# I made Mozzarella!



## MarthaBella (Mar 15, 2012)

This morning I got yet another gallon of milk from my two does and was fairly drowning in milk! No more room in the fridge! Sooo...I decided it was time to try making cheese again. The first attempt (a couple of weeks ago) was really bad...I made a lot of mistakes. The good thing was that I learned a ton from that try and I read a lot afterward. Today I applied the things I learned since the last attempt and I made wonderful Mozzarella! :stars: I may try it again tomorrow! :drool: I'm going to stick to making mozz a few more times until I'm sure I've got the hang of it and then move on to something new. I just had to share my triumph! If you are nervous about trying to make cheese go for it! It was an hour out of my morning but SO worth it! Now I have to take the whey down to my chickens...


----------



## nubians2 (Feb 20, 2011)

Good job! I have tried three times now and it has been rubbery and goaty tasting. We threw it all away. I waxed it and let it cure for 60 days but it was bad. Someday I will try again but not now. Glad you got it figured out so quickly.


----------



## freedomstarfarm (Mar 25, 2011)

Way to go MarthaBella!!!  It is real fun isnt it!
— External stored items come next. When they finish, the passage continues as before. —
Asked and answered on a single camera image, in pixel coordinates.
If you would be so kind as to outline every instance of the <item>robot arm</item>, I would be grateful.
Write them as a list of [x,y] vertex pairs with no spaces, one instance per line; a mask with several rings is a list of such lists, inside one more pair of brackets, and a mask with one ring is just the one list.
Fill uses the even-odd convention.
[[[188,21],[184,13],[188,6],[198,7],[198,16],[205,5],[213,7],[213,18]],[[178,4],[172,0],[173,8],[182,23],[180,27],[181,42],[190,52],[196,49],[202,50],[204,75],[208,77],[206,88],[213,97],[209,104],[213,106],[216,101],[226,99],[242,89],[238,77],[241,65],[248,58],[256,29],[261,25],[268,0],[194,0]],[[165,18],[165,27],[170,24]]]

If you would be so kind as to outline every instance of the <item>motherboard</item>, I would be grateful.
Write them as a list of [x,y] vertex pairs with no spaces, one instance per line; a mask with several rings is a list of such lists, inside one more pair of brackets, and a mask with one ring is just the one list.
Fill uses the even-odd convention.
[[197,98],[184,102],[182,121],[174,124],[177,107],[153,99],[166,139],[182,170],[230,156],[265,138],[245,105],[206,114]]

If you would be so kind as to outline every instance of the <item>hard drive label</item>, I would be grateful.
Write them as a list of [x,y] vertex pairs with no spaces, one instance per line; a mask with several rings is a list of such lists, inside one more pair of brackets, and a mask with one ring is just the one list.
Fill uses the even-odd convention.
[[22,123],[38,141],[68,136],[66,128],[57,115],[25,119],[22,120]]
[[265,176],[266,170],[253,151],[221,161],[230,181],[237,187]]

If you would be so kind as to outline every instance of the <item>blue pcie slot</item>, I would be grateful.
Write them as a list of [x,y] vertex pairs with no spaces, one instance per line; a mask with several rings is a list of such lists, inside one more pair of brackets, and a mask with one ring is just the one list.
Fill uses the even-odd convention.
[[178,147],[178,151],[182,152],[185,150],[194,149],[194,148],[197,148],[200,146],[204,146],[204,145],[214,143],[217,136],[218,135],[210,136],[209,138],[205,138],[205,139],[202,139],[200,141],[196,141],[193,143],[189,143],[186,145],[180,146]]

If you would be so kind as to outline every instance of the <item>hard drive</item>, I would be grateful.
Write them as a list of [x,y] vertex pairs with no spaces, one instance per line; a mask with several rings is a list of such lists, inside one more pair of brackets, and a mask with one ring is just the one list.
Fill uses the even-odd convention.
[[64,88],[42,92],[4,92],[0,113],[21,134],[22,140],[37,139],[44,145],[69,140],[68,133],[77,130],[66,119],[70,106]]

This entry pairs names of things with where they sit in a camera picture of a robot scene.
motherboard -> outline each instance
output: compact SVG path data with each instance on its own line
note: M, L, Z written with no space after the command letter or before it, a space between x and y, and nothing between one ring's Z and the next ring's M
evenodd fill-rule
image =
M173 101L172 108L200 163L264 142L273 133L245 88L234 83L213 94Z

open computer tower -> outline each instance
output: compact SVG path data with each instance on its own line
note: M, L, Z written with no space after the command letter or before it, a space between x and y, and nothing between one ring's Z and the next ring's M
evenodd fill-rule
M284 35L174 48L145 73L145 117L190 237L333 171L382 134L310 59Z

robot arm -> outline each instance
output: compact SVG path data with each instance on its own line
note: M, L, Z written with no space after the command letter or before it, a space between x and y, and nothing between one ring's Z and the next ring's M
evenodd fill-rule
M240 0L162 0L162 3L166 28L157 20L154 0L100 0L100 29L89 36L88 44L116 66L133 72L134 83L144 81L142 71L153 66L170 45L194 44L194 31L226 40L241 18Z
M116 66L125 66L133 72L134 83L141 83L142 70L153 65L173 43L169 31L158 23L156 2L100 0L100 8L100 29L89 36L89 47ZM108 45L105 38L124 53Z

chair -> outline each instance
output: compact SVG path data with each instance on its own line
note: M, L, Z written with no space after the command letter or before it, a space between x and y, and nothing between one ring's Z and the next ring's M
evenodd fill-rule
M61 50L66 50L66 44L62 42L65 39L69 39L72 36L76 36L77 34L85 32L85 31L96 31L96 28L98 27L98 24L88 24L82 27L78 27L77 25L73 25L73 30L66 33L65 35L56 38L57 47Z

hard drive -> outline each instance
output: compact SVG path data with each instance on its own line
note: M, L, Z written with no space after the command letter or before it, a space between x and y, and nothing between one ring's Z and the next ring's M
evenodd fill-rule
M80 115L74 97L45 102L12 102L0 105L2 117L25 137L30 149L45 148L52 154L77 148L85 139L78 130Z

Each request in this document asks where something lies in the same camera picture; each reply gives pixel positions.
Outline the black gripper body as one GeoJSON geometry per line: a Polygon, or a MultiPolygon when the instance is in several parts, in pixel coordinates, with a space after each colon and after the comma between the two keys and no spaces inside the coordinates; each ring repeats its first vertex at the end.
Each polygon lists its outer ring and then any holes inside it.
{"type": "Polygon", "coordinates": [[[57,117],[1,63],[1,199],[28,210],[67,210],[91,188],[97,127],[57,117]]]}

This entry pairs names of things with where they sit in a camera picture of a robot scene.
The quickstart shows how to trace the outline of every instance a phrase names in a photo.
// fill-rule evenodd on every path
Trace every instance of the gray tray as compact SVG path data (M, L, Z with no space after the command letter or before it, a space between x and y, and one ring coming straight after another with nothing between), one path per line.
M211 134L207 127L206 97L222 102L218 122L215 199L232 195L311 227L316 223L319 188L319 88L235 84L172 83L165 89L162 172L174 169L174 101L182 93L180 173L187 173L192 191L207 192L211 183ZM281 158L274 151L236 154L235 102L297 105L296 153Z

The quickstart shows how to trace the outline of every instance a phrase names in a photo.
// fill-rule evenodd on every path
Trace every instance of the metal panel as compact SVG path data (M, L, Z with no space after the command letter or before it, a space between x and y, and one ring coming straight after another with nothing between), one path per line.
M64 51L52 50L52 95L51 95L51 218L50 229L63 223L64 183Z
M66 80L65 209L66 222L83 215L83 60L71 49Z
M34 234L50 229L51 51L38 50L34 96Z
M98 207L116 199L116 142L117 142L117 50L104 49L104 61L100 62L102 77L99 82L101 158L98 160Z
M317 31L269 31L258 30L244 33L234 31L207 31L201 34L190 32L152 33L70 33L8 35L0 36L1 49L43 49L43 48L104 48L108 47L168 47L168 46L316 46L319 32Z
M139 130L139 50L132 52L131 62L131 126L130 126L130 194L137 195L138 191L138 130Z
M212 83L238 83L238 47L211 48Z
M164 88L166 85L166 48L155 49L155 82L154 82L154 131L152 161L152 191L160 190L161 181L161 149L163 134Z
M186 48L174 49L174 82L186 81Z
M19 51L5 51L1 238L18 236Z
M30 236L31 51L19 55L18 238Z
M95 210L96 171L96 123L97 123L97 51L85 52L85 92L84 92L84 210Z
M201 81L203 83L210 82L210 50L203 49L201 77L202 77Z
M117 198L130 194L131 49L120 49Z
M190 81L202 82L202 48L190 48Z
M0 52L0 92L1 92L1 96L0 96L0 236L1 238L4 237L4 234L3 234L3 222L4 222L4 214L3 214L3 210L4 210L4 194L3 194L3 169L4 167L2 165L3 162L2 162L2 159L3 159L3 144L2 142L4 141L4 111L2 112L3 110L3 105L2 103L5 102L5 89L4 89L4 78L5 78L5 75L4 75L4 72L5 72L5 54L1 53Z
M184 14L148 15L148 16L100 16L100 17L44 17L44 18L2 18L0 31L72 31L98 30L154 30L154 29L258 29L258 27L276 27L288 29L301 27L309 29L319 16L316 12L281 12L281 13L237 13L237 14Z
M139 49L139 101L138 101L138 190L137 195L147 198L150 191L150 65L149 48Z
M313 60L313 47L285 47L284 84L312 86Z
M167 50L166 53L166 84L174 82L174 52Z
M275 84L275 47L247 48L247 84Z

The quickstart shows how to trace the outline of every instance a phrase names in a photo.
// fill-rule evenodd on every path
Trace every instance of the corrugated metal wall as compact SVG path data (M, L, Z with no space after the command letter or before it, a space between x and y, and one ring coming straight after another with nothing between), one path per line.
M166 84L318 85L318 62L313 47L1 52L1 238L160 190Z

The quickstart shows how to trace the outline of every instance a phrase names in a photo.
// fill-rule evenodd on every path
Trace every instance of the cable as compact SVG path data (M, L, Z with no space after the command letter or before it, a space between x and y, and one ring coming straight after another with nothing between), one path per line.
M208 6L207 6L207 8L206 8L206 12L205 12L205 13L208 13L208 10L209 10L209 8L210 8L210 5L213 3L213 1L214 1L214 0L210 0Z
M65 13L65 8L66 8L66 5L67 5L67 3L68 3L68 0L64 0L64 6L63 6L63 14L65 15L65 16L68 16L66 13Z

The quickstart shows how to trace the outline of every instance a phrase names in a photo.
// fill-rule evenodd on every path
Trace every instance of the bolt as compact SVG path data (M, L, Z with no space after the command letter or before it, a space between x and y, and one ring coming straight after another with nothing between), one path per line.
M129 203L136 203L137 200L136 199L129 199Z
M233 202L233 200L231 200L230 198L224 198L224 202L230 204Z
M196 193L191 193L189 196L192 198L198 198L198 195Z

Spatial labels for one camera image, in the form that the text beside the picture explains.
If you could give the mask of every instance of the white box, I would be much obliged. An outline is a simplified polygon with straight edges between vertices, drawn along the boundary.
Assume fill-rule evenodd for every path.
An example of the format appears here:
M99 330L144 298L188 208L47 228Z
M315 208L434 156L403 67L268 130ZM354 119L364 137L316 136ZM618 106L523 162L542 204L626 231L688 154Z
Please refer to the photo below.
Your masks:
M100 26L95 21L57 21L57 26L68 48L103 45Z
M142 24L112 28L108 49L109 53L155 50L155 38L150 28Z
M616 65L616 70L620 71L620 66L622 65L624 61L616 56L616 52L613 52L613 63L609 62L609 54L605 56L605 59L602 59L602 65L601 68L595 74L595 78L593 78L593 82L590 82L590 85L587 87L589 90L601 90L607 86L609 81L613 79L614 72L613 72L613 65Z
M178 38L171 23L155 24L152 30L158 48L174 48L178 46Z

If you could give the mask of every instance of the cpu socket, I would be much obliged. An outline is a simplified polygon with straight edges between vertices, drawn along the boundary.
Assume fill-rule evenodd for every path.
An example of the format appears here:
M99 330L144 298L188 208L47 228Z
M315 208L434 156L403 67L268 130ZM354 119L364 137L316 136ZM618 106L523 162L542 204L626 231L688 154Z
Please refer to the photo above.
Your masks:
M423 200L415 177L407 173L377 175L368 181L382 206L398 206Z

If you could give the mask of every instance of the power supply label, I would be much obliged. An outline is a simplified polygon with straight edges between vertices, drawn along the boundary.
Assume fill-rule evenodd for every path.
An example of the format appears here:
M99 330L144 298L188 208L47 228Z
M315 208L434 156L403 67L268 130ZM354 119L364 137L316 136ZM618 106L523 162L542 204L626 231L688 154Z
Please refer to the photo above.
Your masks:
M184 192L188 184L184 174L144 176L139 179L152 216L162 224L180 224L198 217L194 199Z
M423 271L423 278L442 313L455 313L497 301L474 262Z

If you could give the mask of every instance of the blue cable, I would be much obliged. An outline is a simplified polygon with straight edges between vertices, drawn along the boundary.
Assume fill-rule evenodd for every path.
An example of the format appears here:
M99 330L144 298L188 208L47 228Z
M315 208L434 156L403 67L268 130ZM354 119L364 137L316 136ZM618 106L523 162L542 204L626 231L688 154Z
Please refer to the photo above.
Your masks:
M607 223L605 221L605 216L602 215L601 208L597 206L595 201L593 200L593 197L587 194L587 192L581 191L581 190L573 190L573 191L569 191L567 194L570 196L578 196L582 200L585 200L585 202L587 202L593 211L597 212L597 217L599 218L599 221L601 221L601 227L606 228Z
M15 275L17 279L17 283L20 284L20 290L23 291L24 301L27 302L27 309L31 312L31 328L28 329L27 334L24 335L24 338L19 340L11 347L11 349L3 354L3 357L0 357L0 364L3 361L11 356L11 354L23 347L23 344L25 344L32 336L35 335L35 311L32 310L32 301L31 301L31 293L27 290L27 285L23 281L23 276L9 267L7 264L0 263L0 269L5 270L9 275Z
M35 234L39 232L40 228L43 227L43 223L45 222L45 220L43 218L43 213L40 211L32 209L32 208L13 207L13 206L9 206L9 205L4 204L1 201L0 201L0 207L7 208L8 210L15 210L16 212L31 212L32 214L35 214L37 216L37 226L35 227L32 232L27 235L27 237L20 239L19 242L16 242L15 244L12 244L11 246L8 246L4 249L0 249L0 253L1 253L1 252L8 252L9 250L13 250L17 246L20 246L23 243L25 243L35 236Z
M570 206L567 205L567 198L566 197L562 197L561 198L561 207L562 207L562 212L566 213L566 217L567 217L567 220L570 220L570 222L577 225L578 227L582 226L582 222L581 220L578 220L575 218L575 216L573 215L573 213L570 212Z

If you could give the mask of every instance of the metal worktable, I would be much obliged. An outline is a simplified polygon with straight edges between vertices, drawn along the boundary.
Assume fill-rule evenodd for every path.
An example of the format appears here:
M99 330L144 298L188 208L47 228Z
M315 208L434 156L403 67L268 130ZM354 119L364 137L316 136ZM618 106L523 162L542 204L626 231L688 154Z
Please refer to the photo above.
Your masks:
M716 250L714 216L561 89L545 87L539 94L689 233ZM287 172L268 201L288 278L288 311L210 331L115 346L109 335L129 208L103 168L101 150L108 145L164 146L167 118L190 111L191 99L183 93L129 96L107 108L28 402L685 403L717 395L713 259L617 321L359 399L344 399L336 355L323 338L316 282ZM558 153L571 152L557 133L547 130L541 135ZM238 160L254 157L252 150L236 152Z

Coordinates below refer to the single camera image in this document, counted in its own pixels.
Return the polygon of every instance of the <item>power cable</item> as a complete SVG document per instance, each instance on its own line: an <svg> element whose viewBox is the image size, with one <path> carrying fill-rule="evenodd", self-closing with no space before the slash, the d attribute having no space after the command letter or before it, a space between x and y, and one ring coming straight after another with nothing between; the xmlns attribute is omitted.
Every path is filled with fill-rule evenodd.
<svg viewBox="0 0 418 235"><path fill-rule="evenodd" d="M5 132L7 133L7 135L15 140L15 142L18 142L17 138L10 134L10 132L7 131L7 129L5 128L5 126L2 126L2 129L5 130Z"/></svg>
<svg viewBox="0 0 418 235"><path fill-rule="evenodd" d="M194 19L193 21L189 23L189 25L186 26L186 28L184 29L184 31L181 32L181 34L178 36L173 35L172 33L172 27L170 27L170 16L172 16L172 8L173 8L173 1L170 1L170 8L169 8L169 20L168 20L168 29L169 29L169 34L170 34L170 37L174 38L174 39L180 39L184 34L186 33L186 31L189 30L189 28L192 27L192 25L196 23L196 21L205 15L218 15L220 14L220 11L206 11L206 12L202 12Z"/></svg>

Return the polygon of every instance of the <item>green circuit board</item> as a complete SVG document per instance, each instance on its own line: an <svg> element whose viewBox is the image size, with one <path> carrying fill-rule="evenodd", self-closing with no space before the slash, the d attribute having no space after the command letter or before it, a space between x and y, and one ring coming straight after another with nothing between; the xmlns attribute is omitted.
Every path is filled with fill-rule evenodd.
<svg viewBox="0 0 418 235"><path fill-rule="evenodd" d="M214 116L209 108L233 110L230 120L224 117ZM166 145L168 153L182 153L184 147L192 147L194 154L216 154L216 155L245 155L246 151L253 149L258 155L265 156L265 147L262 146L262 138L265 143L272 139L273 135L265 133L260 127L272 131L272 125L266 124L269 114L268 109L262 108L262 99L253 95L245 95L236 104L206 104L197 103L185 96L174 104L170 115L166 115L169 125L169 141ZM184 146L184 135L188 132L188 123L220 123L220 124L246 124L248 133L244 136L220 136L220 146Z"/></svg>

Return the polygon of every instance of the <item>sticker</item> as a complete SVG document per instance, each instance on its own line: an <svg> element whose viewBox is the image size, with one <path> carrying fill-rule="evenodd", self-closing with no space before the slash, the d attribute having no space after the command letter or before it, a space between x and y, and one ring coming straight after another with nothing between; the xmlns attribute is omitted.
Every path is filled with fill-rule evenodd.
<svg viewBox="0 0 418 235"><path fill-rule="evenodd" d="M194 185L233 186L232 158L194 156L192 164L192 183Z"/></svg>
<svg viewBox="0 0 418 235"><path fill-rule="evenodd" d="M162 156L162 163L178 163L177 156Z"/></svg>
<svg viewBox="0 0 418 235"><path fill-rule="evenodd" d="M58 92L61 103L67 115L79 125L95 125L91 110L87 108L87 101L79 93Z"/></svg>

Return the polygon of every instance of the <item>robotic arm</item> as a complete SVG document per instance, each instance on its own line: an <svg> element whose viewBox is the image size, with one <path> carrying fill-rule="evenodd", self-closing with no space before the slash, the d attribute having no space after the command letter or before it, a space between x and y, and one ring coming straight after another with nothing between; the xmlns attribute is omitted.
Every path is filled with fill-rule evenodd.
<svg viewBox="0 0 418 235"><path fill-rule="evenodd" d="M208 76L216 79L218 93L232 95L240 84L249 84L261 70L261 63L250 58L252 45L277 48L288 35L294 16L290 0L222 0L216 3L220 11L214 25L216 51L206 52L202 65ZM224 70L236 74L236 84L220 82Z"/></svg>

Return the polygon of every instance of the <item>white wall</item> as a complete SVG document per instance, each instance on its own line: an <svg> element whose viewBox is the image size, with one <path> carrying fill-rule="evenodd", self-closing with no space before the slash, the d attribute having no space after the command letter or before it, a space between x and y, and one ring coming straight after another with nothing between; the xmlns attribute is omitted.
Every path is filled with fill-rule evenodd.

I love this 30 min mozzarella http://www.cheesemaking.com/30-Minute-Mozzarella-Ricotta-Kit.html. Really yummy and easy to make. The cheese getts rubbier the more you work it and it does not need much streching at all. The taste of mine is just like regular moz; that in big part is dependant on the taste of the goats milk you are starting with. If there is a off flavor to the milk so will there be in the cheese.


----------



## MarthaBella (Mar 15, 2012)

freedomstarfarm...That is just the kit I used! I used it the first time too but I heated the milk up too much (1st mistake) stirred it way too long (someone stopped by just as I was at that stage and it distracted me, 2nd mistake), and then waited too long and the cheese was getting cool before I added the salt (third mistake) and so it tasted a little goaty but mostly flavorless, was SUPER rubbery, and had virtually no salt. I learned so much from that batch and read two cheese making books. This time I was very careful not to overheat the milk at any stage, stirred it with the timer going, and got the salt added while it was still really workable. This time it tastes just like real mozzarella. Oh wait, it IS REAL MOZZARELLA! 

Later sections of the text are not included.